Au cours de ce cycle de rapport, le Myanmar a pris des mesures pour améliorer son dispositif LBC/FT en : démontrant un recours accru aux renseignements financiers dans les enquêtes menées par les autorités chargées de l’application de la loi ; démontrant la conduite d’enquêtes sur des affaires transnationales de BC dans le cadre d’une coopération internationale ; et démontrant une augmentation du gel, de la saisie et de la confiscation des produits du crime, des instruments utilisés et/ou des biens de valeur équivalente. Le Myanmar devrait s’employer de toute urgence à poursuivre la mise en œuvre de son plan d’action du GAFI afin de remédier à ses lacunes stratégiques, notamment : (1) en renforçant l’analyse opérationnelle et la diffusion d’informations par la cellule de renseignement financier (CRF) ; et (2) en veillant à ce que les enquêtes et les poursuites en matière de BC soient menées en fonction des risques.

En outre, le GAFI note que les activités de fraude et decyberescroquerie au Myanmar restent très répandues et présentent des risques importants en matière de financement illicite, malgré certaines mesures prises par le Myanmar pour lutter contre ces opérations, notamment la création d’un comité national de lutte contre la fraude et les jeux d’argent en ligne, ainsi que le renforcement de la coopération régionale et internationale. Le GAFI appelle le Myanmar à prendre les mesures appropriées pour faire face aux risques de financement illicite liés aux menaces de fraude et de cyberescroquerie et continuera à collaborer avec le Myanmar à cet égard. Dans la lutte contre ces menaces de financement illicite, le Myanmar devrait accorder toute l’attention nécessaire aux victimes de la traite des êtres humains par des groupes criminels.

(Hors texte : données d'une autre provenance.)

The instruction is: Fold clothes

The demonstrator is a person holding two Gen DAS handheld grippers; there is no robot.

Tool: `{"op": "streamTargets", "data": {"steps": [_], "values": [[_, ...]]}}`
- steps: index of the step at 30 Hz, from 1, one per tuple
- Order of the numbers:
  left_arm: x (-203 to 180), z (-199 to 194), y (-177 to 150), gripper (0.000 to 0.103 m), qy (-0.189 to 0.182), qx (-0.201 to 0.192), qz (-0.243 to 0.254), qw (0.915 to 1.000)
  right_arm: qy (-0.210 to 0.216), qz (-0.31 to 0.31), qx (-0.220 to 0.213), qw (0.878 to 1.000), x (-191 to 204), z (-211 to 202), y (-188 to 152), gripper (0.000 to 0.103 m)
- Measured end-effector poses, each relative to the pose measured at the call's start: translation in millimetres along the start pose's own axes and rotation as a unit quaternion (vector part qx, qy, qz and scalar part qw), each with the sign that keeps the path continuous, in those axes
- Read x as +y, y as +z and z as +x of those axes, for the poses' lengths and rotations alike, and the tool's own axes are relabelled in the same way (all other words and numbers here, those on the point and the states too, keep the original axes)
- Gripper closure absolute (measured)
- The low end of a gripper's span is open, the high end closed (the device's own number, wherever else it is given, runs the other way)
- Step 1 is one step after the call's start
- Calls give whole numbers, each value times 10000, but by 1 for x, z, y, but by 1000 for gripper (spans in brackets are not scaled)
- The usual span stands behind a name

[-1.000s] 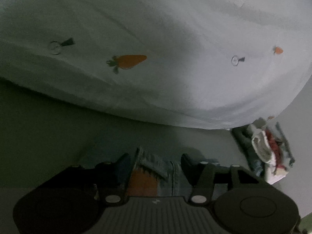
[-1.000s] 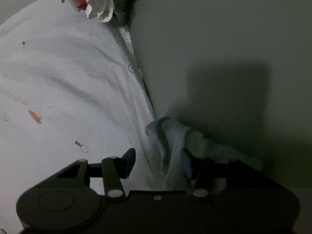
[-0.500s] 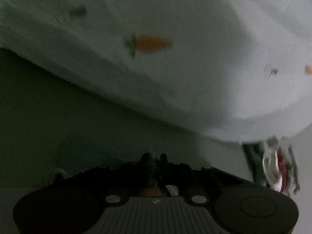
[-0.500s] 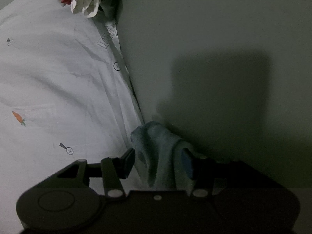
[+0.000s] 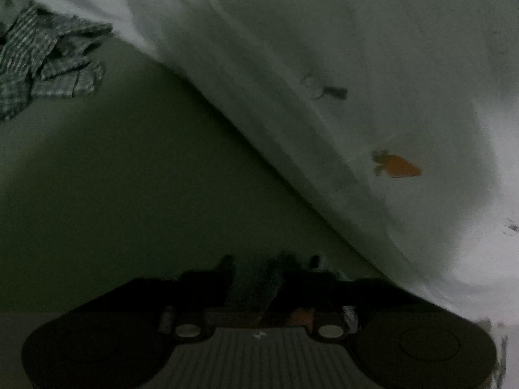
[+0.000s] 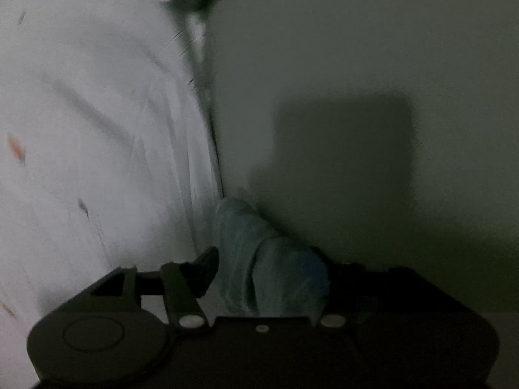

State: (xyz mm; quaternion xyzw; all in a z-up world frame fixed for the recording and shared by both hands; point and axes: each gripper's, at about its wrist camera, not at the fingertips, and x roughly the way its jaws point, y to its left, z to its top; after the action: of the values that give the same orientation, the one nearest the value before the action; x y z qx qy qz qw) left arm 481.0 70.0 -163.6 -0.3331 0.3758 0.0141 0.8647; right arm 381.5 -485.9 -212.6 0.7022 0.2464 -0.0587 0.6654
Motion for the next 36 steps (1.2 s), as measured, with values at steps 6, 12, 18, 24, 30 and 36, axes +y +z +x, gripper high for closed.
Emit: {"op": "streamTargets", "data": {"steps": [6, 12, 18, 24, 30, 36], "values": [[10, -26, -14, 18, -367, 125, 842, 9957, -641, -1385, 281, 9879, 33, 13, -3, 24], [31, -15, -37, 8, -784, 741, 525, 9928, -995, -2164, 661, 9690, 54, 39, -2, 21], [28, 1, -44, 3, -1137, 912, 507, 9880, -1258, -2927, 1135, 9411, 69, 67, -4, 21], [12, 31, -53, 3, -776, 1320, 912, 9840, -1226, -3196, 1561, 9265, 72, 89, 0, 18], [11, 37, -62, 3, -1021, 1246, 544, 9854, -929, -2601, 1540, 9487, 63, 91, 14, 18], [12, 40, -63, 6, -1204, 1267, 215, 9844, -405, -1228, 1622, 9783, 23, 88, 20, 61]]}}
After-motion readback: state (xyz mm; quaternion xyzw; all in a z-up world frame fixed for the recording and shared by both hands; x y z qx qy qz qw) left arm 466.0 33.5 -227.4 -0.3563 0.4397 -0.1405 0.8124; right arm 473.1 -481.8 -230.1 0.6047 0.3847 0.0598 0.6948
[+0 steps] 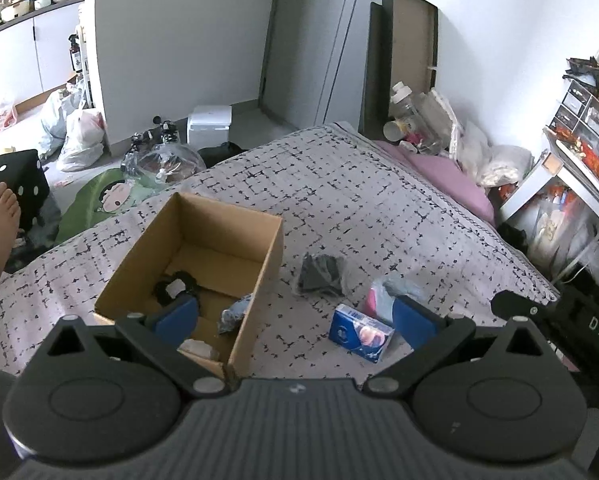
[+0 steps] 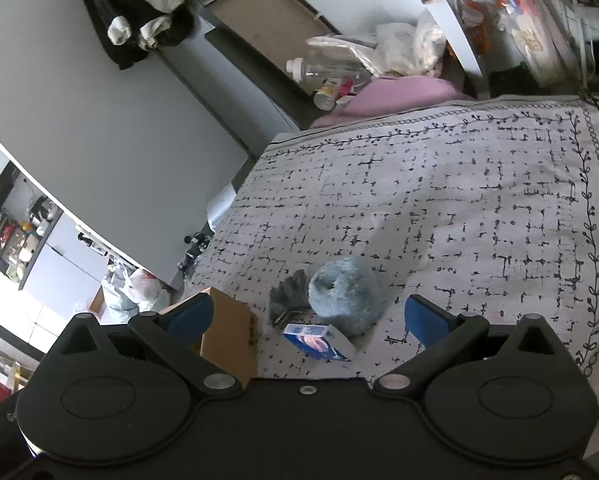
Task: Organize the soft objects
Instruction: 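Move both tools to the grey fuzzy sock on the bed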
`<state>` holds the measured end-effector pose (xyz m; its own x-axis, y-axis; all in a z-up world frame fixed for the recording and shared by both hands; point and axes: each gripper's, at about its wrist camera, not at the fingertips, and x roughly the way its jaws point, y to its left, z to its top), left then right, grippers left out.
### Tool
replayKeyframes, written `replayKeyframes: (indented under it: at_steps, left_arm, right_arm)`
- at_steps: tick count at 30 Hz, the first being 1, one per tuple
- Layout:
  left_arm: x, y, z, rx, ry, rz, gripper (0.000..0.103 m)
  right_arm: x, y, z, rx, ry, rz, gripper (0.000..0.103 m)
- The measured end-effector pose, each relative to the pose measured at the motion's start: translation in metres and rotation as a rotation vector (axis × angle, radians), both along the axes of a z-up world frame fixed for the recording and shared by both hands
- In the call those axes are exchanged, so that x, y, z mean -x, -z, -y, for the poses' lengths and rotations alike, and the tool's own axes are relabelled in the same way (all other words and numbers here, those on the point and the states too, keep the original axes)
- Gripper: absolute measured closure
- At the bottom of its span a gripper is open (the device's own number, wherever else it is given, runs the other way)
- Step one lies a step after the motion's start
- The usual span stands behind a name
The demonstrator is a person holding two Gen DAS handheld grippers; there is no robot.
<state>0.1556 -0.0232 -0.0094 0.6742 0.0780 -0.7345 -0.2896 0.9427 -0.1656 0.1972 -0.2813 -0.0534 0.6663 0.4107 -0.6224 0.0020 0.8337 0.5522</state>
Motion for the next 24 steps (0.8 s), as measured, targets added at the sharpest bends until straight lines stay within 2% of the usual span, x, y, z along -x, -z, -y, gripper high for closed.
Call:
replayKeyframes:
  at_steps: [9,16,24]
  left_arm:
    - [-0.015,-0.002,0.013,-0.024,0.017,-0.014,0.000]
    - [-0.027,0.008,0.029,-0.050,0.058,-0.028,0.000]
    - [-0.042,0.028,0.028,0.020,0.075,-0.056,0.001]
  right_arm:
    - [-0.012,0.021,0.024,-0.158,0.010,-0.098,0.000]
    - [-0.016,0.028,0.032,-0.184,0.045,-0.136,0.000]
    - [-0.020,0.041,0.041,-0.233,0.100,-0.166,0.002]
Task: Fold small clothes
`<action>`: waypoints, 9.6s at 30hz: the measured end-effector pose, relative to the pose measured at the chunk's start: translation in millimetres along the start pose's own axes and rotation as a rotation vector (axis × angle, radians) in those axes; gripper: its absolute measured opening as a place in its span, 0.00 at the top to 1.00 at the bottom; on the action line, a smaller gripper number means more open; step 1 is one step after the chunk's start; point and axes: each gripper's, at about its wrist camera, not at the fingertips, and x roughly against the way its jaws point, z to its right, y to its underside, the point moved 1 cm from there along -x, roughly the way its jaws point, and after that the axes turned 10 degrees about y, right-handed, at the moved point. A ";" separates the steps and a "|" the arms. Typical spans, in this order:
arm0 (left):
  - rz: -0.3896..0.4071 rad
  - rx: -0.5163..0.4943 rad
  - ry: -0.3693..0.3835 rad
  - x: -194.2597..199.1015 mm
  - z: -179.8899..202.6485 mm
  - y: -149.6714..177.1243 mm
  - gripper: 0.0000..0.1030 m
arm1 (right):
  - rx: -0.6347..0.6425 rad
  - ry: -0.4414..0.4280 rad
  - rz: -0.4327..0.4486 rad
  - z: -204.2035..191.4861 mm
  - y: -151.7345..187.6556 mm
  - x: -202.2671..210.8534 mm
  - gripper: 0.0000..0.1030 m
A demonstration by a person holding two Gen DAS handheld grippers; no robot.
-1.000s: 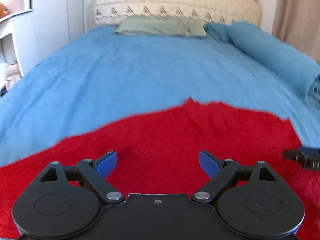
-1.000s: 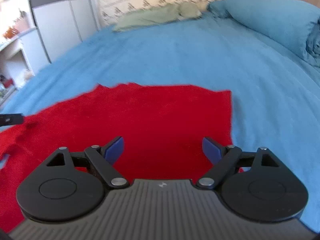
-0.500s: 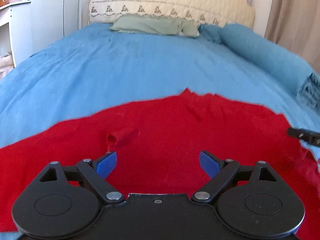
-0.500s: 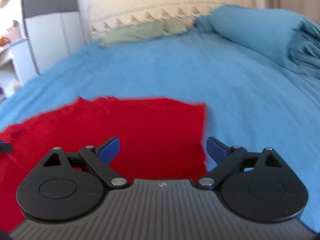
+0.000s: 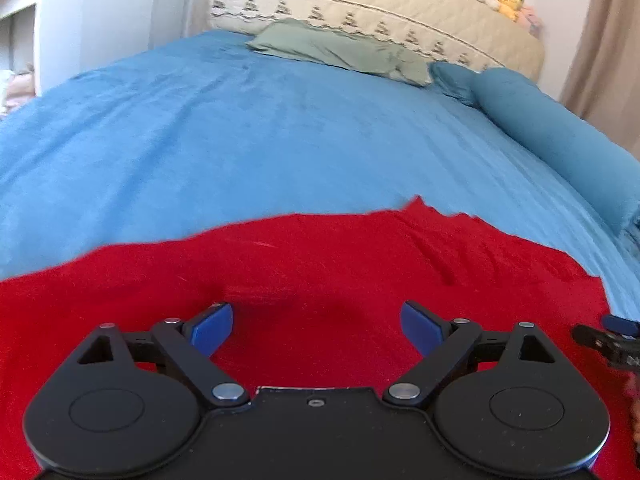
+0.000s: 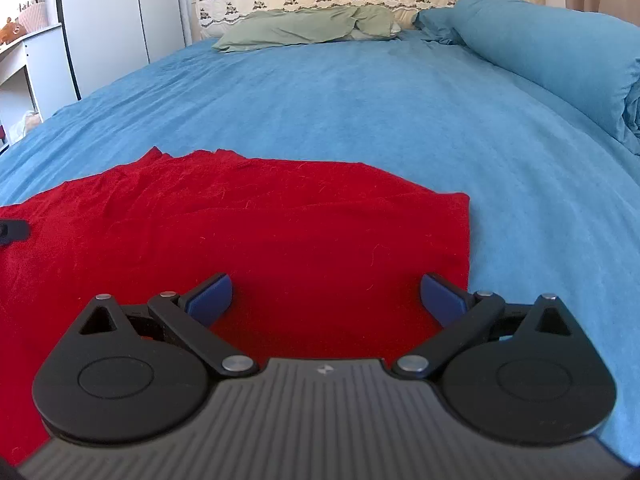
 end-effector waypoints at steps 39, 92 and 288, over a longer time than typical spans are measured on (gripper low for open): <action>0.370 0.541 -0.464 284.8 -268.0 100.0 0.38 | 0.238 -0.241 -0.011 -193.6 9.2 170.7 0.00; -0.007 -0.253 0.155 22.4 156.4 35.1 0.18 | -0.259 -0.175 -0.085 54.1 19.2 122.5 0.00; 0.124 0.295 -0.077 6.3 -24.9 -82.9 0.15 | -0.261 -0.054 -0.075 70.0 -87.3 3.9 0.21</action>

Enfin, lors de l’application des mesures de vigilance renforcées, les pays devraient veiller à ce que les flux financiers destinés à l’aide humanitaire, aux activités légitimes des OSBL et aux transferts de fonds ne soient ni perturbés ni découragés. En particulier en ce qui concerne les efforts de secours suite au séisme au Myanmar, le GAFI reconnaît l’importance de veiller à ce que la mise en œuvre de ses recommandations n’ait pas d’incidence négative et disproportionnée sur les OSBL et, en outre, n’entrave pas indûment la société civile et la fourniture de l’aide humanitaire. Le GAFI continuera également à vérifier si les mesures de LBC/FT mises en œuvre par le Myanmar n’imposent pas un contrôle excessif aux flux financiers légitimes.

Le Myanmar restera sur la liste des pays faisant l’objet d’un appel à l’action jusqu’à ce que son plan d’action complet soit mené à bien.